According to our research:
Here’s what the negative MyRisk/BRCA test means in context:
- No inherited mutation (BRCA1, BRCA2, etc.).
- Her cancer is sporadic, not genetic.
- So she’s not predisposed to future breast or ovarian cancers beyond normal population risk.
- Family members don’t need special genetic testing unless guidelines change.
Treatment:
- Chemo, HER2-targeted therapy, surgery, and hormone therapy stay the same.
- BRCA-driven treatments like PARP inhibitors (olaparib, talazoparib) are not relevant—but she also doesn’t need them because her prognosis is already excellent.
Prognosis:
- BRCA mutations can make cancers more aggressive or increase new-cancer risk.
- Without a mutation, her odds of full cure with standard TCHP + HER2 therapy are as high as 90–95%.
✅ Bottom line:
This result is good news. It means her cancer is treatable, not inherited, and her standard therapy gives her one of the highest success rates in all of breast oncology.
HER2-positive breast cancer used to be one of the most aggressive subtypes — but modern therapy has turned it into one of the most curable forms, especially when it’s node-negative and triple-positive like hers.
Here’s why her outlook is so strong:
- Targeted drugs (trastuzumab + pertuzumab)
These are precision antibodies that attack the HER2 receptor directly. They cut recurrence risk by over 50% compared to chemo alone. In many cases, they completely eradicate tumor cells before surgery (pathologic complete response).
- High chemosensitivity
HER2+ grade 3, high Ki-67 cancers are fast-growing — and chemo kills dividing cells. That combination often leads to dramatic shrinkage, sometimes total disappearance after 2–3 cycles.
- Long-term control with hormone therapy
Because hers is also ER+/PR+, hormone blockers protect her from late recurrence years after treatment.
- Survival data
In trials combining modern chemo + trastuzumab + pertuzumab:
5-year disease-free survival: ~93–96%
10-year overall survival: >90% for node-negative cases.
Those are among the best numbers in breast oncology — similar to early-stage hormone-only cancers but achieved in a biologically stronger, faster-responding subtype.
✅ In short:
What used to be a high-risk cancer is now one of the most curable when treated with today’s dual HER2 blockade plus hormone therapy.
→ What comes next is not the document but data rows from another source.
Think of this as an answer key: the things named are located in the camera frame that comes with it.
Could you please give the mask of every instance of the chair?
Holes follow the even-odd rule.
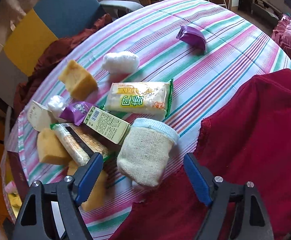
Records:
[[[143,6],[131,1],[40,0],[9,36],[0,53],[0,108],[13,107],[18,83],[26,82],[38,58],[53,42],[71,37],[105,14],[105,10],[135,11]]]

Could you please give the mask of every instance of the purple candy wrapper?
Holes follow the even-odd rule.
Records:
[[[79,126],[92,106],[93,104],[87,102],[72,103],[65,108],[59,117]]]
[[[177,39],[203,51],[205,50],[205,45],[207,43],[201,31],[190,26],[181,26]]]

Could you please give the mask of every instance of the snack bar package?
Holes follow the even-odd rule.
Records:
[[[109,150],[98,142],[93,136],[84,133],[81,127],[71,123],[59,123],[52,125],[55,135],[67,150],[69,155],[79,166],[86,165],[90,160],[85,147],[89,147],[93,152],[99,152],[103,156],[103,161],[108,159]]]
[[[113,83],[104,109],[167,116],[171,107],[172,82],[171,79],[170,82]]]

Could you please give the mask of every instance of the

And if you are super interested in the science and medical jargon, here is an overview:
Diagnosis:
Left breast invasive ductal carcinoma, grade 3, 2.4–2.6 cm, ER 90%, PR 90%, HER2 3+, Ki-67 50–60% → triple-positive, high-grade, highly chemosensitive tumor.
Staging:
Clinical: cT2 (>2 cm ≤5 cm), cN0 (no nodes on imaging), cM0 (no metastasis on CT) → Stage IIA.
Genetics: MyRisk panel negative for BRCA and other hereditary mutations → sporadic case.
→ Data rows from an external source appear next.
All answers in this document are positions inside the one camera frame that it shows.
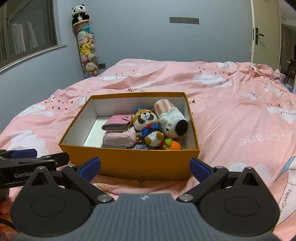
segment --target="door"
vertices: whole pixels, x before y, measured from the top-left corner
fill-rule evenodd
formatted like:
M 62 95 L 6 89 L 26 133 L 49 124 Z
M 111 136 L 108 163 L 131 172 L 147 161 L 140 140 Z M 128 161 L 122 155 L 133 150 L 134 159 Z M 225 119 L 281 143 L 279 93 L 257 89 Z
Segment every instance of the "door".
M 253 41 L 251 62 L 276 70 L 281 52 L 281 16 L 278 0 L 251 0 Z

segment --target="door handle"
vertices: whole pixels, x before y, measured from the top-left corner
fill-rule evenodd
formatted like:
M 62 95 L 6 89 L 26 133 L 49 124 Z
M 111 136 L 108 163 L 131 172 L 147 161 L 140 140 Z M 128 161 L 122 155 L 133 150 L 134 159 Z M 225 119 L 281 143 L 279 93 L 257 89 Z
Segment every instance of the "door handle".
M 258 30 L 258 28 L 256 28 L 256 30 L 255 30 L 255 44 L 258 44 L 258 36 L 262 36 L 262 37 L 264 37 L 264 35 L 263 34 L 260 34 L 259 33 L 259 30 Z

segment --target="pink bedsheet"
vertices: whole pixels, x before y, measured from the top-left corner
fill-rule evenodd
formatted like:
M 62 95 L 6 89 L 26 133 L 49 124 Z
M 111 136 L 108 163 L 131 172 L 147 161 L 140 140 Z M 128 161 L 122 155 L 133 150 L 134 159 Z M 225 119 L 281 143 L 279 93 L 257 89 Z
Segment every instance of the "pink bedsheet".
M 91 95 L 182 91 L 198 132 L 199 158 L 231 171 L 255 167 L 281 209 L 274 233 L 288 241 L 296 234 L 296 97 L 275 79 L 278 71 L 252 63 L 125 59 L 100 77 L 57 90 L 22 111 L 0 135 L 0 148 L 35 148 L 39 156 L 60 152 L 58 141 Z M 194 177 L 185 182 L 139 182 L 100 175 L 93 183 L 115 198 L 119 193 L 163 192 L 176 198 L 198 184 Z M 11 190 L 12 199 L 18 190 Z M 8 213 L 7 207 L 1 208 Z M 1 230 L 10 232 L 7 227 Z

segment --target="pink wallet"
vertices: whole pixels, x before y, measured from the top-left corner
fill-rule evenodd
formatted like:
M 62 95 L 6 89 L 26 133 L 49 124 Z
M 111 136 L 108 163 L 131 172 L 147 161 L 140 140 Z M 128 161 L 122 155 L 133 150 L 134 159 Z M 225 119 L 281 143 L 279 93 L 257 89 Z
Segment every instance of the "pink wallet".
M 107 132 L 103 136 L 103 144 L 131 147 L 136 143 L 136 139 L 136 130 L 132 126 L 125 132 Z
M 124 132 L 131 124 L 132 114 L 113 115 L 103 126 L 104 131 Z

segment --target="blue gripper pad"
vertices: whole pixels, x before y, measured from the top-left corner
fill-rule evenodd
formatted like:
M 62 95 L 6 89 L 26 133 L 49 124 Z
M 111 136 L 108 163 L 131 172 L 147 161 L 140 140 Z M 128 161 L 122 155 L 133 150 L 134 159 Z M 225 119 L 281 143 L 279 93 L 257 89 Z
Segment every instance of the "blue gripper pad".
M 191 174 L 201 183 L 213 173 L 213 168 L 206 165 L 202 161 L 191 158 L 189 162 L 189 169 Z
M 35 149 L 15 150 L 11 154 L 11 158 L 36 158 L 37 151 Z
M 80 169 L 79 175 L 90 182 L 100 172 L 101 160 L 98 157 L 93 157 L 78 168 Z
Prognosis: Excellent (>90% 10-year survival with standard therapy).
Current plan:
Regimen: TCHP (docetaxel + carboplatin + trastuzumab + pertuzumab) × 6 cycles q3 weeks → then trastuzumab ± pertuzumab to complete 1 year.
Goal: Pathologic complete response (~50% chance given biology).
Post-chemo: surgery (lumpectomy or nipple-sparing DMX based on response) ± radiation if breast is preserved.
Long-term: endocrine therapy (tamoxifen or aromatase inhibitor 5–10 yrs) for ER+/PR+ component.